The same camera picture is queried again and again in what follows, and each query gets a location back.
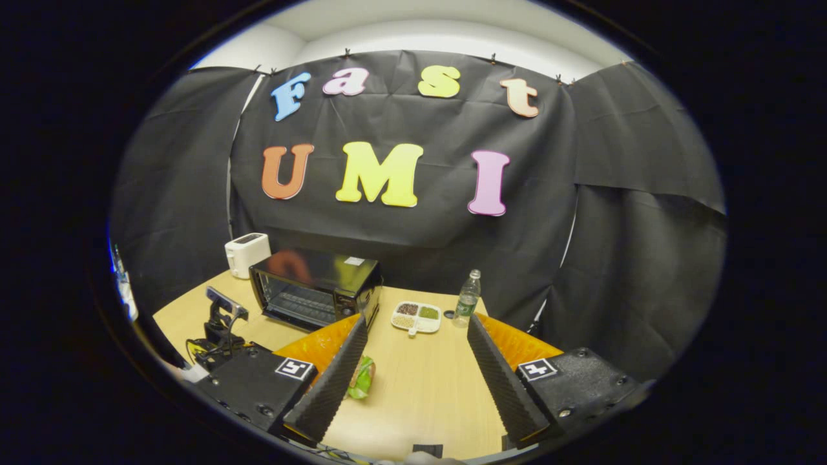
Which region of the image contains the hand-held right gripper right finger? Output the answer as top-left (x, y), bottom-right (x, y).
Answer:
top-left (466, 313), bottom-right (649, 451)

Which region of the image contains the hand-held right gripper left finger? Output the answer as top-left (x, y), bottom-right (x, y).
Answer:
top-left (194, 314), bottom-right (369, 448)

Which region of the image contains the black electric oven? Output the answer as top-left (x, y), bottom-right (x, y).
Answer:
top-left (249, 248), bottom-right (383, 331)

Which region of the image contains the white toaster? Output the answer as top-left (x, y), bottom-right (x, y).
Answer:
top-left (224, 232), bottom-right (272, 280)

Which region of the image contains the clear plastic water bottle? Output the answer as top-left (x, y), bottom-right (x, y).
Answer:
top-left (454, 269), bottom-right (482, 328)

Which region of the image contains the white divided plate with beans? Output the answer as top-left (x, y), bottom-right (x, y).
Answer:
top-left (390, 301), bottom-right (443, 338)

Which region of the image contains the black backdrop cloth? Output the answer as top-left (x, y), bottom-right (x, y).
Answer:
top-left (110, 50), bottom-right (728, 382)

* * * * * * *

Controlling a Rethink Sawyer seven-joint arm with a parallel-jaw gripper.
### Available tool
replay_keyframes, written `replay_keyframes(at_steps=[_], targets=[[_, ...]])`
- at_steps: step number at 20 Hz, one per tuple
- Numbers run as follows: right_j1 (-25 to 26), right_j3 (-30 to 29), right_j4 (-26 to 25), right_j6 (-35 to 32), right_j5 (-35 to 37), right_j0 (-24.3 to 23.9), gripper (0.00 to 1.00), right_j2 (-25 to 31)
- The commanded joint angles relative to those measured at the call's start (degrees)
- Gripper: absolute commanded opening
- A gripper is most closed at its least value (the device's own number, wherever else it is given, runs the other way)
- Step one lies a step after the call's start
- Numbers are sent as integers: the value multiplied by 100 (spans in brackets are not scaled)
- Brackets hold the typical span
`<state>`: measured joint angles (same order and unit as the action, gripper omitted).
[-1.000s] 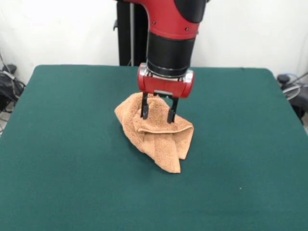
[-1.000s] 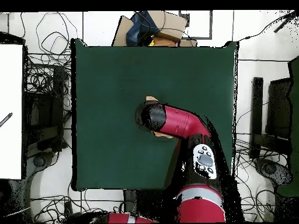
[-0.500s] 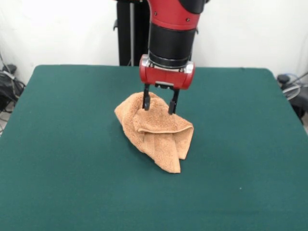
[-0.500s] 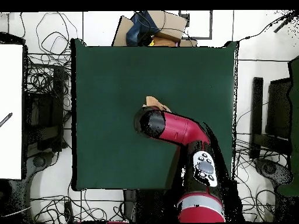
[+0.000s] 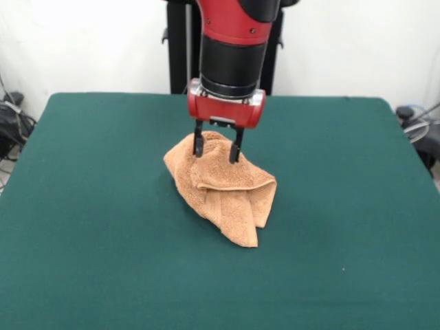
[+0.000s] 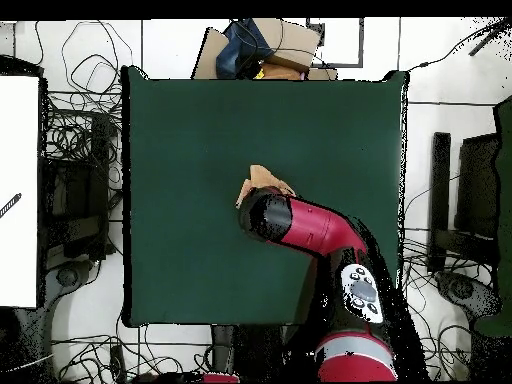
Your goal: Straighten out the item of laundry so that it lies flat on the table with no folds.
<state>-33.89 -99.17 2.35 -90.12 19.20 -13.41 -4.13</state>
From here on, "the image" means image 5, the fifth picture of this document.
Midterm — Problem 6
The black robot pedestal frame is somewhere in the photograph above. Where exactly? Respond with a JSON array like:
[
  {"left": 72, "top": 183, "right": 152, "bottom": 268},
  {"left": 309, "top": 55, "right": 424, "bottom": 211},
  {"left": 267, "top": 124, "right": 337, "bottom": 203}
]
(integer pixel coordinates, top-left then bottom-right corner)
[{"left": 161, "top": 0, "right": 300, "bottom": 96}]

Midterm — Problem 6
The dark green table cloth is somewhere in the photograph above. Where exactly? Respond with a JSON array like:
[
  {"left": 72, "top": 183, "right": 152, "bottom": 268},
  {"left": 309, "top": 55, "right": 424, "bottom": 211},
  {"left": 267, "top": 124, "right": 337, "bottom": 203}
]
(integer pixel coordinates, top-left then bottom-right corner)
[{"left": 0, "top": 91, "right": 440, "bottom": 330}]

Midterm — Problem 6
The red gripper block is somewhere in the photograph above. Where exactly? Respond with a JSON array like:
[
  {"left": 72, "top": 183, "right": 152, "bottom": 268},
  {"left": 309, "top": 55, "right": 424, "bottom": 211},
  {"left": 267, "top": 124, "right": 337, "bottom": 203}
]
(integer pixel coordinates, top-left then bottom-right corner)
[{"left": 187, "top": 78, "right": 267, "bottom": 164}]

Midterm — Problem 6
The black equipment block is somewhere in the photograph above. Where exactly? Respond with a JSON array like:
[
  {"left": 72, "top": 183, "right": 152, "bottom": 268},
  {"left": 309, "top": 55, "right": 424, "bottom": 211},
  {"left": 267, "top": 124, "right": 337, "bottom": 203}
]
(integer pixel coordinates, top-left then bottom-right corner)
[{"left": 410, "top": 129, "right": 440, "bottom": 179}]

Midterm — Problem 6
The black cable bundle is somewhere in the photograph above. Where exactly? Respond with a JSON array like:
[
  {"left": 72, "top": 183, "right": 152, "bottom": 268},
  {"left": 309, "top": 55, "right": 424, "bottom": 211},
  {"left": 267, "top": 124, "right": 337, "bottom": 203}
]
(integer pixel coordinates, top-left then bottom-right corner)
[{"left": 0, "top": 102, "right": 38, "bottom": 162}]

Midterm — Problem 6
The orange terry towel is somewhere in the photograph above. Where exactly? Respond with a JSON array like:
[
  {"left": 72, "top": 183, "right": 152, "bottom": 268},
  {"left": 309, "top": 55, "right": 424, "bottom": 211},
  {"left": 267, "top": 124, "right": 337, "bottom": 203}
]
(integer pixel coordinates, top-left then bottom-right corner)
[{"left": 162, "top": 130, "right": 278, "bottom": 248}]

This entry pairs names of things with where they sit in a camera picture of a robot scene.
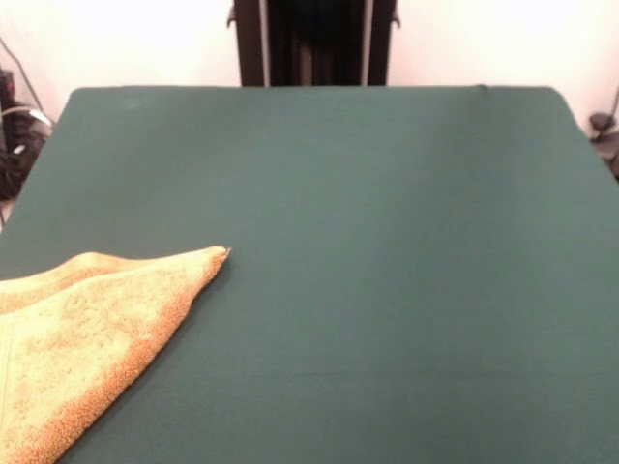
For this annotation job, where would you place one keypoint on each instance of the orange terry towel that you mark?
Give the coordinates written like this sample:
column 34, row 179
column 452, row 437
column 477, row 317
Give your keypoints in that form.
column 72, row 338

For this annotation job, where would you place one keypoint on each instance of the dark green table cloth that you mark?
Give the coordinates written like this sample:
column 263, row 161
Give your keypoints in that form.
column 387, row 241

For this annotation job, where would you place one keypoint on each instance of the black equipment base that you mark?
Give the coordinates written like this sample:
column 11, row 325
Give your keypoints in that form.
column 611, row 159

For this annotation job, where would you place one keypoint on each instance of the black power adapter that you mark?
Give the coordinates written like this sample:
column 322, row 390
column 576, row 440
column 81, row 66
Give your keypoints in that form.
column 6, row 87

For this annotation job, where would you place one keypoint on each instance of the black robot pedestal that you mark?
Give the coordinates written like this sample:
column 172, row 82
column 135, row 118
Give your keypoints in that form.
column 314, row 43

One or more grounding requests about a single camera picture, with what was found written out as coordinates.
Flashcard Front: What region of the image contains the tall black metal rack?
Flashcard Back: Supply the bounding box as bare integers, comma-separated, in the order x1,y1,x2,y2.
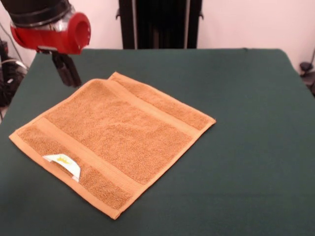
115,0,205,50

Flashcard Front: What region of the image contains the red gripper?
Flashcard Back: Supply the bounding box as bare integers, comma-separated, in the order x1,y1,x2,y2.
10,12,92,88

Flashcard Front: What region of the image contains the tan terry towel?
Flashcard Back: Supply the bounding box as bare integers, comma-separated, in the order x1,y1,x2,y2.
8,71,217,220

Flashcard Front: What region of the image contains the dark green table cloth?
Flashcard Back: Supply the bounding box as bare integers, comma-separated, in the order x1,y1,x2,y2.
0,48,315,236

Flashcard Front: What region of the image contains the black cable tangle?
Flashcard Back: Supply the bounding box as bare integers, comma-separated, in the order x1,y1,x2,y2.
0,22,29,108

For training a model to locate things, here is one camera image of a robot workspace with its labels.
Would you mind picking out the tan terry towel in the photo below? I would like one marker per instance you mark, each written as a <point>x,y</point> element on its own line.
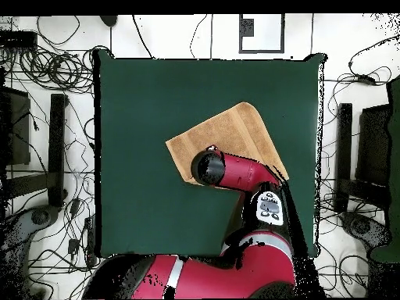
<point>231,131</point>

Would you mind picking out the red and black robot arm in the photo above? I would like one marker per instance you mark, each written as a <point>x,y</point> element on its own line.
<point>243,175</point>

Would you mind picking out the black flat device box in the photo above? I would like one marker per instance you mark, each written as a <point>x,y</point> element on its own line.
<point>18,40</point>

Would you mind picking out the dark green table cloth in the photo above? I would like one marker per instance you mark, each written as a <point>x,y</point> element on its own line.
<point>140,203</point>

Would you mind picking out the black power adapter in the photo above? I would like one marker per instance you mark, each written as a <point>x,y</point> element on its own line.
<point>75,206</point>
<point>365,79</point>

* * * * * * *

● **How to complete this task**
Across the whole listing above, find every line with the string "device" and copy it.

● **Reply**
- A gripper is most closed at its least value (the device's own number, wherever else it is given, runs the other way)
Would you mind picking out the black flat device box in the photo above? I would like one marker per instance you mark, each written as a <point>x,y</point> element on its own line.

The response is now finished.